• **HOW TO COMPLETE THIS TASK**
After reading the listing below, copy it out exactly.

• **DATA BELOW**
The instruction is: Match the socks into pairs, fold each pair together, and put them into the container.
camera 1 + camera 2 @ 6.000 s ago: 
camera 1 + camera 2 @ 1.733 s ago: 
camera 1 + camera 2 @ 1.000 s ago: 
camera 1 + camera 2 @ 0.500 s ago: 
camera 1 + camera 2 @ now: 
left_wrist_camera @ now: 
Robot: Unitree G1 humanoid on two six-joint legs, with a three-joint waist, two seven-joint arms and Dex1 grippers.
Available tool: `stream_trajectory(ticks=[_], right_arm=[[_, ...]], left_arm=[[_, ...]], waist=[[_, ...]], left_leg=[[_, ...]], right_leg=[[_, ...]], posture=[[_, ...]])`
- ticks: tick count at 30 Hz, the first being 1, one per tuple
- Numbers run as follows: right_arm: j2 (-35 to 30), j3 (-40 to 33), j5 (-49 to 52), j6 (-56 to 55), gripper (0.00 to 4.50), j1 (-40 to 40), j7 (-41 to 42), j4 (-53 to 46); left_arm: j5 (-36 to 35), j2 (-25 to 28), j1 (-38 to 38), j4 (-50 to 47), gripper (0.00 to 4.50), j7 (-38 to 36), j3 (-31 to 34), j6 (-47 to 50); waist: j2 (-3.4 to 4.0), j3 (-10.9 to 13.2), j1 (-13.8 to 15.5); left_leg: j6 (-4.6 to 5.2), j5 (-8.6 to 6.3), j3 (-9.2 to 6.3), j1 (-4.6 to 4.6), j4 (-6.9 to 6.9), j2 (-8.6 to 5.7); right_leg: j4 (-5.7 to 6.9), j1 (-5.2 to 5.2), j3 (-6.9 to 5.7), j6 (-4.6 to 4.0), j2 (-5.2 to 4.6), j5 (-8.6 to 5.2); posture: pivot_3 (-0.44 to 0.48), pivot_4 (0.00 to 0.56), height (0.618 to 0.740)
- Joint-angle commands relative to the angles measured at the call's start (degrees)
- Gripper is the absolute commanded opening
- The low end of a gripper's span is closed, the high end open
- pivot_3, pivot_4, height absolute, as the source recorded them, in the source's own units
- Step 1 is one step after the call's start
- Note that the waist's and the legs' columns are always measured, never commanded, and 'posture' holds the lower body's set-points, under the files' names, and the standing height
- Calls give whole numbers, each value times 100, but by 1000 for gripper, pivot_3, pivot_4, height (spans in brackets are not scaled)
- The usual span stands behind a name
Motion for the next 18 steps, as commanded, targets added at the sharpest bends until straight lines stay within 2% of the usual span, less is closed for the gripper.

• **RESPONSE FOR THIS EXERCISE**
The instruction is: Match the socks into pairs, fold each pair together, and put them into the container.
camera 1 + camera 2 @ 6.000 s ago: 
camera 1 + camera 2 @ 1.733 s ago: 
camera 1 + camera 2 @ 1.000 s ago: 
camera 1 + camera 2 @ 0.500 s ago: 
camera 1 + camera 2 @ now: 
left_wrist_camera @ now: 
Robot: Unitree G1 humanoid on two six-joint legs, with a three-joint waist, two seven-joint arms and Dex1 grippers.
Available tool: `stream_trajectory(ticks=[_], right_arm=[[_, ...]], left_arm=[[_, ...]], waist=[[_, ...]], left_leg=[[_, ...]], right_leg=[[_, ...]], posture=[[_, ...]])`
- ticks: tick count at 30 Hz, the first being 1, one per tuple
- Numbers run as follows: right_arm: j2 (-35 to 30), j3 (-40 to 33), j5 (-49 to 52), j6 (-56 to 55), gripper (0.00 to 4.50), j1 (-40 to 40), j7 (-41 to 42), j4 (-53 to 46); left_arm: j5 (-36 to 35), j2 (-25 to 28), j1 (-38 to 38), j4 (-50 to 47), gripper (0.00 to 4.50), j7 (-38 to 36), j3 (-31 to 34), j6 (-47 to 50); waist: j2 (-3.4 to 4.0), j3 (-10.9 to 13.2), j1 (-13.8 to 15.5); left_leg: j6 (-4.6 to 5.2), j5 (-8.6 to 6.3), j3 (-9.2 to 6.3), j1 (-4.6 to 4.6), j4 (-6.9 to 6.9), j2 (-8.6 to 5.7); right_leg: j4 (-5.7 to 6.9), j1 (-5.2 to 5.2), j3 (-6.9 to 5.7), j6 (-4.6 to 4.0), j2 (-5.2 to 4.6), j5 (-8.6 to 5.2); posture: pivot_3 (-0.44 to 0.48), pivot_4 (0.00 to 0.56), height (0.618 to 0.740)
- Joint-angle commands relative to the angles measured at the call's start (degrees)
- Gripper is the absolute commanded opening
- The low end of a gripper's span is closed, the high end open
- pivot_3, pivot_4, height absolute, as the source recorded them, in the source's own units
- Step 1 is one step after the call's start
- Note that the waist's and the legs' columns are always measured, never commanded, and 'posture' holds the lower body's set-points, under the files' names, and the standing height
- Calls give whole numbers, each value times 100, but by 1000 for gripper, pivot_3, pivot_4, height (spans in brackets are not scaled)
- The usual span stands behind a name
Motion for the next 18 steps, as commanded, targets added at the sharpest bends until straight lines stay within 2% of the usual span, less is closed for the gripper.

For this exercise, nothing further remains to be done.